# Source material
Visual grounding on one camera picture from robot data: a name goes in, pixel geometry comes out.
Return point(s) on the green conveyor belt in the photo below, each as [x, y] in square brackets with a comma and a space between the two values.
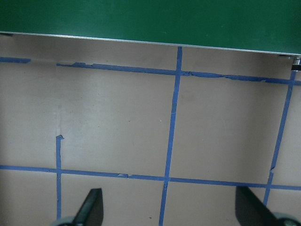
[150, 18]

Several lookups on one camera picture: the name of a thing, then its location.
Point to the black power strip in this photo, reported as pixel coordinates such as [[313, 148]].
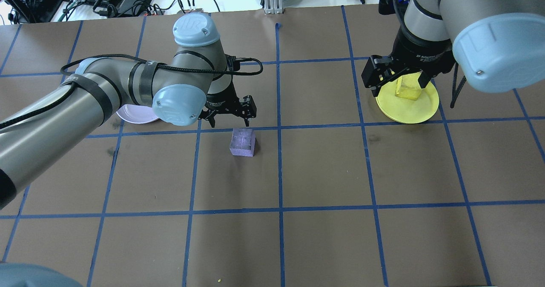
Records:
[[191, 11]]

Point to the yellow round plate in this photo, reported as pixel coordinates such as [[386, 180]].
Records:
[[408, 110]]

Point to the purple foam block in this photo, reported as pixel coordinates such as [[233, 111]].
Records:
[[242, 144]]

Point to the yellow foam block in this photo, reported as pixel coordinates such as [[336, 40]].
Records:
[[408, 90]]

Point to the lavender round plate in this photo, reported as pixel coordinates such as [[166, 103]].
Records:
[[136, 116]]

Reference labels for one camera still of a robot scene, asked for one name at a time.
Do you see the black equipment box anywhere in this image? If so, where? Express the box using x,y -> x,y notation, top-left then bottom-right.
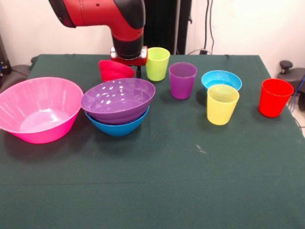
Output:
0,33 -> 11,77

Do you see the small crimson bowl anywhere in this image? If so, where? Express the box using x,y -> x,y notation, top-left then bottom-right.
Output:
98,60 -> 136,83

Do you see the black wall cable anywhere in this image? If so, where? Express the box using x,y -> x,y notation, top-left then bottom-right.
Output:
204,0 -> 215,54

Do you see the red cup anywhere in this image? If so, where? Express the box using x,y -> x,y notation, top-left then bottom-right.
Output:
259,78 -> 295,118

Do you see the large purple bowl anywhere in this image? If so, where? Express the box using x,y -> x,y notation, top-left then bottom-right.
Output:
81,78 -> 156,124

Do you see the small light blue bowl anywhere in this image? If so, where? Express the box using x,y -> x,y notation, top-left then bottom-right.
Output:
201,70 -> 243,93

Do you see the purple cup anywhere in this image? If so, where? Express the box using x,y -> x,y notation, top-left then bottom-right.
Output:
169,62 -> 198,100

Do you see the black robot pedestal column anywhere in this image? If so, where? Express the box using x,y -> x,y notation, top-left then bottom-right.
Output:
142,0 -> 193,55

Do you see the black knob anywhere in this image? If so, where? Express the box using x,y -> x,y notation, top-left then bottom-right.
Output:
279,60 -> 293,74

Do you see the black pedestal leg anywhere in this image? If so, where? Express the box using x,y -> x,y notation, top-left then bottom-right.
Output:
0,64 -> 31,96
277,68 -> 305,101

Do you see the large pink bowl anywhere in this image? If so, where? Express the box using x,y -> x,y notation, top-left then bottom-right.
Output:
0,77 -> 84,145

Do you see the large blue bowl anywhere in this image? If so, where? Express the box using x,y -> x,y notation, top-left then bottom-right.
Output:
85,106 -> 150,137

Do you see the green cup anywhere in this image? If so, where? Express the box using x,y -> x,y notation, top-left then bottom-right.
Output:
145,47 -> 171,82

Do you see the dark green table cloth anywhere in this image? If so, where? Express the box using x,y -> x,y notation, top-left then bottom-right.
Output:
0,53 -> 305,229

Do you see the yellow cup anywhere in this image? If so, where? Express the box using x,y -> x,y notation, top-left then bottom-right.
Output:
206,84 -> 240,125

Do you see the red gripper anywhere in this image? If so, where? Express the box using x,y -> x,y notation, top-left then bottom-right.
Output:
110,46 -> 148,78

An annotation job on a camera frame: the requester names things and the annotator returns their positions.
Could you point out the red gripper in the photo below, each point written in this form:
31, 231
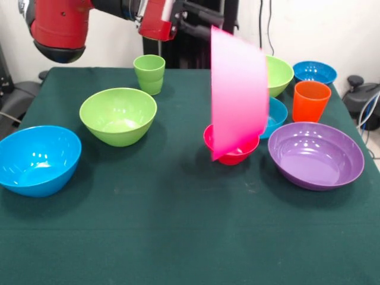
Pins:
158, 20

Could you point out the green plastic cup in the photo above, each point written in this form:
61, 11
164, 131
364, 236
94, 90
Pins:
149, 77

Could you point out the large pink plastic bowl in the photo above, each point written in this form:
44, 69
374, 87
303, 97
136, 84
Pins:
237, 98

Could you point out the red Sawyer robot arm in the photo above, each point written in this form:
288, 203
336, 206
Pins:
59, 26

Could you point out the green plastic bowl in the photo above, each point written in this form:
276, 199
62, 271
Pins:
118, 118
279, 75

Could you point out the blue straight-sided bowl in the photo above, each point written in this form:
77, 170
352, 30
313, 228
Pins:
276, 115

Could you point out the small dark blue bowl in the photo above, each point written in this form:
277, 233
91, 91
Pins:
314, 74

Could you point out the orange plastic cup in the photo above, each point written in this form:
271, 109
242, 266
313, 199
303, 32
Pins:
310, 104

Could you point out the small crimson plastic bowl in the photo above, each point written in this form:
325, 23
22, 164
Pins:
234, 157

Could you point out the wide purple plastic bowl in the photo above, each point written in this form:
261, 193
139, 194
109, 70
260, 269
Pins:
314, 157

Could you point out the dark green tablecloth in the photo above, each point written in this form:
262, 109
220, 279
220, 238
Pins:
178, 222

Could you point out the large light blue bowl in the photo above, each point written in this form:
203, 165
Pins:
35, 163

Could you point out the black pedestal leg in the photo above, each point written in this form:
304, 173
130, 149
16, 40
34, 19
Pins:
17, 101
354, 101

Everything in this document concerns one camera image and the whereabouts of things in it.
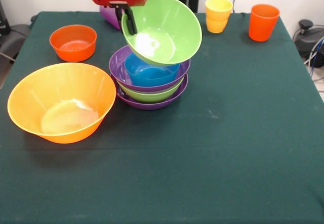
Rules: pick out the purple cup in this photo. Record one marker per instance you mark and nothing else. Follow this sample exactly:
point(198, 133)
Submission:
point(110, 15)

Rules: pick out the green bowl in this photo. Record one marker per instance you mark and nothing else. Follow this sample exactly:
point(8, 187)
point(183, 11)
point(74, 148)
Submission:
point(172, 19)
point(152, 96)

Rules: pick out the purple bowl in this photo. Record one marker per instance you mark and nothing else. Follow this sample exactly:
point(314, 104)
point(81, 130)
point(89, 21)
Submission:
point(117, 67)
point(152, 105)

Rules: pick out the small red bowl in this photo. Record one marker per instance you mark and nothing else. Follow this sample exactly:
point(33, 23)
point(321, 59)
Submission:
point(73, 49)

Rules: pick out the small blue bowl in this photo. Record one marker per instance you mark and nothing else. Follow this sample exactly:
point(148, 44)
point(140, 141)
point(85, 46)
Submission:
point(152, 76)

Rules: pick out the yellow cup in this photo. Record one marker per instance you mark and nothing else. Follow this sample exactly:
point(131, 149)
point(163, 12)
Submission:
point(216, 28)
point(219, 9)

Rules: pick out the large orange bowl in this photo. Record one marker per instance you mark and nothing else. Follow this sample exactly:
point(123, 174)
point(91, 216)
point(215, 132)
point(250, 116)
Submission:
point(33, 95)

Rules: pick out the black device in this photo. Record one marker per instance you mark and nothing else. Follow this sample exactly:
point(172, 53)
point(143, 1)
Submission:
point(3, 19)

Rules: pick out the red orange cup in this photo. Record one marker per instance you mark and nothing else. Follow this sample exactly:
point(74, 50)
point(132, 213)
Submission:
point(262, 26)

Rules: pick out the dark green tablecloth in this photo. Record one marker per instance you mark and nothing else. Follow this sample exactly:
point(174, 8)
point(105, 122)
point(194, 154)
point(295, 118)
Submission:
point(157, 183)

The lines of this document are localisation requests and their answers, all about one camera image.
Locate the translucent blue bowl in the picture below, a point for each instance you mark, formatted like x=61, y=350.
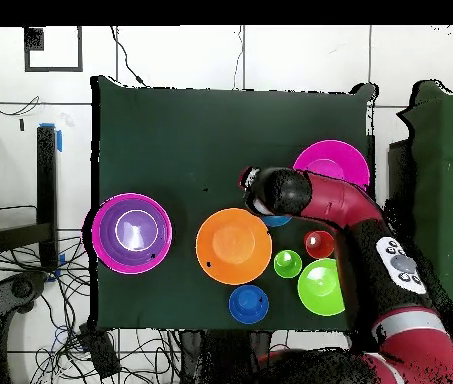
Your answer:
x=276, y=221

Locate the purple plastic bowl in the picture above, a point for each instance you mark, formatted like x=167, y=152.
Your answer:
x=134, y=248

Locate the pink plastic bowl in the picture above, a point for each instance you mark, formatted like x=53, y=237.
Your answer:
x=97, y=236
x=330, y=156

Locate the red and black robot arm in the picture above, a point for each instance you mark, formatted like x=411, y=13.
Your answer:
x=338, y=200

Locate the orange plastic bowl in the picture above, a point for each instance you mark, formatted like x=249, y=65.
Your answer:
x=234, y=246

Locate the dark green tablecloth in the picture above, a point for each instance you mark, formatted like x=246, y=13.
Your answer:
x=190, y=128

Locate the green plastic cup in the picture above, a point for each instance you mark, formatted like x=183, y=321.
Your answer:
x=290, y=268

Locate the orange-red plastic cup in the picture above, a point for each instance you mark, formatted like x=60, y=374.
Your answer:
x=322, y=248

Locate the dark blue bowl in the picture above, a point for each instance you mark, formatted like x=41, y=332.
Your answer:
x=248, y=304

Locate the green plastic bowl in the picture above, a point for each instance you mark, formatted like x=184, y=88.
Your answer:
x=318, y=296

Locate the black stand with blue tape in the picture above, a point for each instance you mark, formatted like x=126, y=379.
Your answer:
x=46, y=180

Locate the black power adapter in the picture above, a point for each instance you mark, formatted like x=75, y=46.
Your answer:
x=100, y=352

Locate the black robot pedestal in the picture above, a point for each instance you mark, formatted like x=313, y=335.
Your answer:
x=226, y=360

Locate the black pedestal foot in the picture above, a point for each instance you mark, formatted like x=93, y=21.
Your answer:
x=22, y=288

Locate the black square floor frame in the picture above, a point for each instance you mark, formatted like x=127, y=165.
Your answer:
x=34, y=40

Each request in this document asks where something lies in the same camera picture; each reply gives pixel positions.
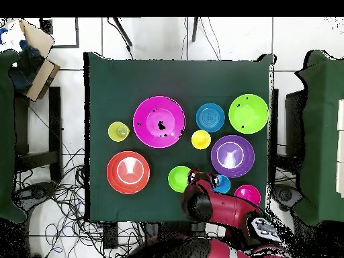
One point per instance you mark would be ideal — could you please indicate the small green bowl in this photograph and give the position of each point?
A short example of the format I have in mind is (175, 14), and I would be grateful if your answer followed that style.
(176, 178)

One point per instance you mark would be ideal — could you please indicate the purple bowl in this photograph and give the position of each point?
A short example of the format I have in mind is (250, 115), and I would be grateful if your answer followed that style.
(220, 166)

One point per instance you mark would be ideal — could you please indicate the blue cup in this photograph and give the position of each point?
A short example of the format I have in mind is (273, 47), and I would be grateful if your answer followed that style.
(225, 185)

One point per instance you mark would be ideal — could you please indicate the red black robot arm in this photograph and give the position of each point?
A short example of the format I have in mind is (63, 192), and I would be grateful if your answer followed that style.
(228, 209)

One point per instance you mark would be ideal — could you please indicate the large pink bowl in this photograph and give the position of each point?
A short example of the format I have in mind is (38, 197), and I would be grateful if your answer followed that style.
(150, 134)

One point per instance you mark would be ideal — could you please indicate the orange-yellow cup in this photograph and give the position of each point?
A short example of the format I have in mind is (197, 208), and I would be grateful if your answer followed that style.
(201, 139)

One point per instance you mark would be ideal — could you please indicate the blue bowl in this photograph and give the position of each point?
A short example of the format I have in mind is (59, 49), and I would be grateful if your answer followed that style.
(210, 117)

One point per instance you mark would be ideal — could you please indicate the pale yellow translucent cup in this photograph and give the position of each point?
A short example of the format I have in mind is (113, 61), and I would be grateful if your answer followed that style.
(114, 131)

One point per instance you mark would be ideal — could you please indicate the orange bowl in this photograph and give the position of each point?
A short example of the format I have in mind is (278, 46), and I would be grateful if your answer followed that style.
(113, 172)

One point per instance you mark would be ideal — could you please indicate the dark green table cloth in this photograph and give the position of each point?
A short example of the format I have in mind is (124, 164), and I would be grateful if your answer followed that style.
(121, 80)

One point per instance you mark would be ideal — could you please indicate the large green bowl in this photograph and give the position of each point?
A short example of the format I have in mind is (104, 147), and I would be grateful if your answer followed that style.
(252, 115)

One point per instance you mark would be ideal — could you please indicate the small pink-red bowl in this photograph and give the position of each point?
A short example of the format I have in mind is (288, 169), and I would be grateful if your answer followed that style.
(250, 192)

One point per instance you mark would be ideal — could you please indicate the black floor box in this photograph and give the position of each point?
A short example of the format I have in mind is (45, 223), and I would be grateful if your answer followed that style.
(110, 235)

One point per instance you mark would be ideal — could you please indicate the black tripod leg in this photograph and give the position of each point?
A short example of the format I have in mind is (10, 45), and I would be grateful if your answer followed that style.
(122, 31)
(195, 29)

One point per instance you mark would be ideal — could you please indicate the black grey floor stand base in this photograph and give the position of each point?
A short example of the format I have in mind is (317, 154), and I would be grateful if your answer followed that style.
(40, 190)
(285, 194)

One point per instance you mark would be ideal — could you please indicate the green cloth side table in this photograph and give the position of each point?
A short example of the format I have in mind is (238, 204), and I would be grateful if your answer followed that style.
(322, 134)
(5, 134)

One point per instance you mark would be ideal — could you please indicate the dark blue bag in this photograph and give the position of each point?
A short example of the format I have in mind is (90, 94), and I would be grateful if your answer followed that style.
(24, 72)

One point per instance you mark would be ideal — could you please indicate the white drawer unit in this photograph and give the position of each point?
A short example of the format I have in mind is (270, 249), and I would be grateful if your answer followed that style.
(341, 147)

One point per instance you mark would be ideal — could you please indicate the cardboard box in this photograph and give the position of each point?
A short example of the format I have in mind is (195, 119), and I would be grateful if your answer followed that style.
(35, 37)

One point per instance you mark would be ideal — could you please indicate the black stool frame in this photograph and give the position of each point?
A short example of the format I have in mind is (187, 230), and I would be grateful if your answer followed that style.
(55, 121)

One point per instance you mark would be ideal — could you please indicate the black floor frame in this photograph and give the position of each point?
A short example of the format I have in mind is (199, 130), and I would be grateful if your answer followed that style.
(77, 32)

# Work to complete
Report the number of lines in the entries above that include the word "power" and add nothing to it.

# Response
2